En tantos años de lucha, hemos aprendido algunas cosas. Una de
ellas es que la Impunidad se destruye con el ejercicio permanente de
la Memoria.
Y el Sin olvido es el elemento esencial en la construcción de esa
Memoria. Por eso, decimos que no nos olvidamos este año de las
decenas de muertos de diciembre de 2001. Ni tampoco de los asesinatos
de Maximiliano Kosteki y Darío Santillán, ni de sus autores
intelectuales no investigados por la Justicia.
Tampoco nos olvidamos de las represiones, así como de sus hermanas
menores: las amenazas, intimidaciones, aprietes y atentados.
No nos olvidamos del atentado contra Estela de Carlotto. Tampoco,
de las Tres A que le marcaron a un estudiante secundario en Capital
Federal.
No olvidamos la represión a los docentes a fines de febrero,
cuando se aprobó la reforma de su estatuto.
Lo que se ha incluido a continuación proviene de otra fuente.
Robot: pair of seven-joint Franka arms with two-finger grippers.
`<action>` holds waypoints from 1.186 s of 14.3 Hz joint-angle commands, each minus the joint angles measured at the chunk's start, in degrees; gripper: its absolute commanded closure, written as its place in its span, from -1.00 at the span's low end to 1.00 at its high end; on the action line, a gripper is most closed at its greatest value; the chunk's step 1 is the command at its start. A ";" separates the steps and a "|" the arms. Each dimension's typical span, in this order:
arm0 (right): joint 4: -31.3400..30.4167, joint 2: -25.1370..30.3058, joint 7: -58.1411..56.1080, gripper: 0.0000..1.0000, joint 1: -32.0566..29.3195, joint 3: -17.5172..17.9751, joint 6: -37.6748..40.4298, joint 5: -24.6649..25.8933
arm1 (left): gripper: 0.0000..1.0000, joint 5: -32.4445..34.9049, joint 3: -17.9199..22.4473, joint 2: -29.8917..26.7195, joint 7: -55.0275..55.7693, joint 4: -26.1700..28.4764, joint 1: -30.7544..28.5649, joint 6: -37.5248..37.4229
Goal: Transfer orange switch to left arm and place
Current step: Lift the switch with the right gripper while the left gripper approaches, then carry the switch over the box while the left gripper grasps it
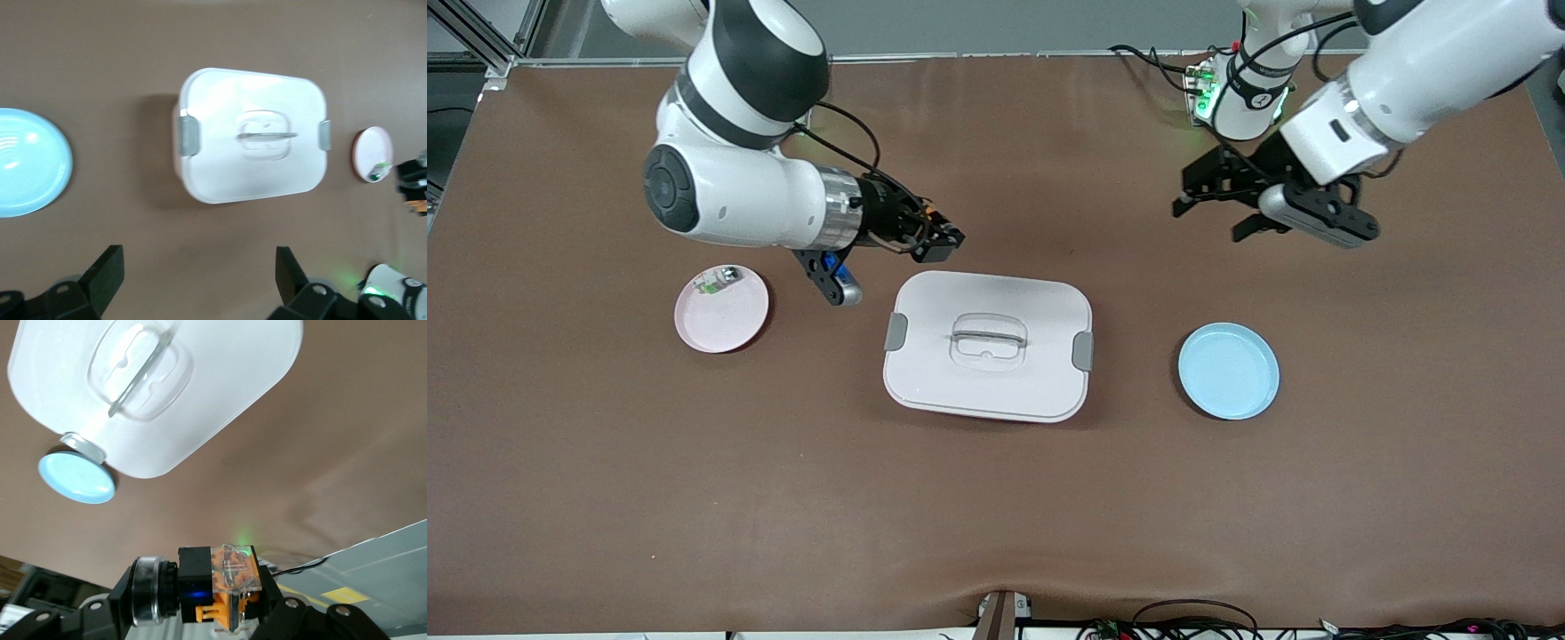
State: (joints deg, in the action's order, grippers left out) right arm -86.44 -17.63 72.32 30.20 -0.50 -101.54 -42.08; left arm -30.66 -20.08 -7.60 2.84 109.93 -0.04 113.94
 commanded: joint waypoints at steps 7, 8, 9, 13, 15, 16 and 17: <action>4.42 -6.71 15.03 0.56 8.90 -0.64 -13.77 -5.03 | -0.95 -17.84 -11.11 -2.86 -1.34 11.26 -0.49 17.88; 5.48 -7.50 16.09 0.56 9.43 -0.64 -13.86 -5.03 | -0.93 -19.33 -11.82 -2.86 -2.56 12.14 -0.49 19.29; 6.45 -8.03 17.23 0.56 9.61 -0.64 -13.86 -5.03 | -0.90 -21.78 -12.26 -2.86 -4.66 13.37 -0.49 20.61; 6.90 -8.13 18.12 0.56 9.70 -0.64 -14.04 -5.99 | -0.83 -33.83 -12.35 -3.12 -14.87 17.24 -0.93 22.73; 6.90 -8.13 18.12 0.56 9.88 -0.64 -13.95 -6.00 | -0.75 -36.47 -12.35 -2.86 -14.79 17.16 -0.84 23.69; 6.90 -8.13 18.12 0.56 9.88 -0.64 -13.95 -6.00 | -0.73 -37.70 -12.53 -2.68 -14.79 17.16 -0.58 24.48; 6.90 -8.13 18.12 0.56 9.88 -0.64 -14.04 -6.00 | -0.65 -38.85 -12.61 -2.42 -14.79 17.07 -0.40 25.79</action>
State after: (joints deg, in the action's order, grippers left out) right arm -81.49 -24.76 89.42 39.78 -0.77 -116.18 -46.92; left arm -66.41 -31.91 -8.51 -11.25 126.02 -0.24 137.53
Tampoco, de las
contemporáneas amenazas a María José Garófoli, la titular del
SUTEBA La Plata.
Del secuestro del estudiante de Trabajo Social Mariano Dos Reis, la
amenaza al presidente de la FULP, a los integrantes de la Asamblea de
Parque Saavedra y a los testigos de la causa por la muerte de
Santillán y Kosteki.
Tampoco de los atentados en el hogar del Padre Cajade, el ataque al
custodio de Miguel Bonasso y la reciente destrucción de la muestra de
Abuelas en la República de los Niños.
De la represión en Jujuy en septiembre, con las decenas de
detenidos y de la permanente amenaza de desalojo a los obreros de
Brukman y Zanón.
Por estas y por otras violaciones a los Derechos Humanos ocurridas
durante el año, decimos: no nos olvidamos. Juicio y Castigo.